--- Data extract ---
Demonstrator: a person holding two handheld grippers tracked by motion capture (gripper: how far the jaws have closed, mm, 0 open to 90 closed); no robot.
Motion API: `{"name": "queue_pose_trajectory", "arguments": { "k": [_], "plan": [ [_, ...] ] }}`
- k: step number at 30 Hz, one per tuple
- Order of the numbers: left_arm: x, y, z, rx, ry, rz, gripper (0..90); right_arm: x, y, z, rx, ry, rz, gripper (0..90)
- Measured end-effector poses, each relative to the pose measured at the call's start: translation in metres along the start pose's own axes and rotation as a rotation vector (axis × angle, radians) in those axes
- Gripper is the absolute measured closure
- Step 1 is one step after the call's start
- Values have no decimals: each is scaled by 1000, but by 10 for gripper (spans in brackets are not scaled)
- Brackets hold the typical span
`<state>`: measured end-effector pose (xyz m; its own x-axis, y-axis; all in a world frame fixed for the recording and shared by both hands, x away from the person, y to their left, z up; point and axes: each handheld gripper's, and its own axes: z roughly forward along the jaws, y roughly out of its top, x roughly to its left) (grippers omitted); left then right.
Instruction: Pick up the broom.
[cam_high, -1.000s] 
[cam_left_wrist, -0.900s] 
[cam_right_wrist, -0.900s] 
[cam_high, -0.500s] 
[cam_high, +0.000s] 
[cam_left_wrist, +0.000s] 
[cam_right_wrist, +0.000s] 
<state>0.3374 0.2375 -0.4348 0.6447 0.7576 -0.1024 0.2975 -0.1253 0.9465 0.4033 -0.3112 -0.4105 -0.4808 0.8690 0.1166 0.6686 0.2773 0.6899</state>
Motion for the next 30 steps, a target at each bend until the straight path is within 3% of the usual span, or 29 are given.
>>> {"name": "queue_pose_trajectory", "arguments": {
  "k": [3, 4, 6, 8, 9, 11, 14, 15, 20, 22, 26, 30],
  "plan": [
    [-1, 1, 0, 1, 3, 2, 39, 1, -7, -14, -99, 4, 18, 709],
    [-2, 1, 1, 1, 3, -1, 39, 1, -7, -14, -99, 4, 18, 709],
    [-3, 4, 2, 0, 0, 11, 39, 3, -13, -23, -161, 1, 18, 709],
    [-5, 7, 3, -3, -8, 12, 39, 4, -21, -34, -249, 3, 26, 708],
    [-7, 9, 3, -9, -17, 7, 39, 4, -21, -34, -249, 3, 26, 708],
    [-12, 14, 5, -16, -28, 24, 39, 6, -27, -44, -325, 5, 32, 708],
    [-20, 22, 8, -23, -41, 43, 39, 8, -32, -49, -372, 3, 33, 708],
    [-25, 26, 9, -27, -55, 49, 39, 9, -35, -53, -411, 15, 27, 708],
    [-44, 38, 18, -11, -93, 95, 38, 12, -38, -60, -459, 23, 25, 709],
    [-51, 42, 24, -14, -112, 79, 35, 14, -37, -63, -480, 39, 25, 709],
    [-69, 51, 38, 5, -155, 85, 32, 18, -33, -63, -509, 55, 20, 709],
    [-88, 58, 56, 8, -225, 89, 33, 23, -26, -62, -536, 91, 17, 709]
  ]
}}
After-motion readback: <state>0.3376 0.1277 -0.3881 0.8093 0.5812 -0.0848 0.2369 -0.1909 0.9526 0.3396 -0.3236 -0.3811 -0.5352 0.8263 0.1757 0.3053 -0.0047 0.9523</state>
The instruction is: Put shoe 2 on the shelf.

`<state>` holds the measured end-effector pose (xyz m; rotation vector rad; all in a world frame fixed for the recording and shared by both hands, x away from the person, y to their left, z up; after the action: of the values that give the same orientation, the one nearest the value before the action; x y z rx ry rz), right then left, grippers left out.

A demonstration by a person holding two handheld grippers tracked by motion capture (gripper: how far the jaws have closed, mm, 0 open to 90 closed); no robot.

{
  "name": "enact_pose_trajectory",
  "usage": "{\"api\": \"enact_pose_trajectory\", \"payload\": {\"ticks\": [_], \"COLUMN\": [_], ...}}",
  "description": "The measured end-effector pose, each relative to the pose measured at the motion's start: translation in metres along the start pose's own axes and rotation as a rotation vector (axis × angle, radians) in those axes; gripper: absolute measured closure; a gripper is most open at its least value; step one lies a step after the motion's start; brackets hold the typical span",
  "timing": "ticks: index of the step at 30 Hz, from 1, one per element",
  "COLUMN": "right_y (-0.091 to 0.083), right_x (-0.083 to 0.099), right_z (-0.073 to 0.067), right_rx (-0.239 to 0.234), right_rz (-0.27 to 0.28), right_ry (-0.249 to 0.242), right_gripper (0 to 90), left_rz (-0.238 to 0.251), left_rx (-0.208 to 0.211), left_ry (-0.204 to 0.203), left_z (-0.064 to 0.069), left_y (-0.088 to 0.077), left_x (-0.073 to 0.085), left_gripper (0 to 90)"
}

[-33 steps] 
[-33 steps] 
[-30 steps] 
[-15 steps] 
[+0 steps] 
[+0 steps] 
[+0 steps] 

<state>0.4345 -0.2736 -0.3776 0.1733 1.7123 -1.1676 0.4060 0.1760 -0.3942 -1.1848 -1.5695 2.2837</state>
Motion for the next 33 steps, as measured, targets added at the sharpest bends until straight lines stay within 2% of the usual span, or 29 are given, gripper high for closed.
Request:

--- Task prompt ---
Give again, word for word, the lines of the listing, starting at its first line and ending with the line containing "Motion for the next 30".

--- Response area ---
Demonstrator: a person holding two handheld grippers tracked by motion capture (gripper: how far the jaws have closed, mm, 0 open to 90 closed); no robot.
Motion API: `{"name": "queue_pose_trajectory", "arguments": { "k": [_], "plan": [ [_, ...] ] }}`
- k: step number at 30 Hz, one per tuple
- Order of the numbers: left_arm: x, y, z, rx, ry, rz, gripper (0..90); right_arm: x, y, z, rx, ry, rz, gripper (0..90)
- Measured end-effector poses, each relative to the pose measured at the call's start: translation in metres along the start pose's own axes and rotation as a rotation vector (axis × angle, radians) in those axes
- Gripper is the absolute measured closure
- Step 1 is one step after the call's start
- Values have no decimals: each is scaled by 1000, but by 10 for gripper (spans in brackets are not scaled)
- Brackets hold the typical span
`<state>`: measured end-effector pose (xyz m; its own x-axis, y-axis; all in a world frame fixed for the recording and shared by both hands, x away from the person, y to their left, z up; point and axes: each handheld gripper's, and its own axes: z roughly forward along the jaws, y roughly out of its top, x roughly to its left) (grippers omitted); left then right.
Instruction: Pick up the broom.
[cam_high, -1.000s] 
[cam_left_wrist, -0.900s] 
[cam_right_wrist, -0.900s] 
[cam_high, -0.500s] 
[cam_high, +0.000s] 
[cam_left_wrist, +0.000s] 
[cam_right_wrist, +0.000s] 
<state>0.3374 0.2375 -0.4348 0.6447 0.7576 -0.1024 0.2975 -0.1253 0.9465 0.4033 -0.3112 -0.4105 -0.4808 0.8690 0.1166 0.6686 0.2773 0.6899</state>
Motion for the next 30 steps, a target at each bend until the straight path is within 3% of the usual span, or 29 are given.

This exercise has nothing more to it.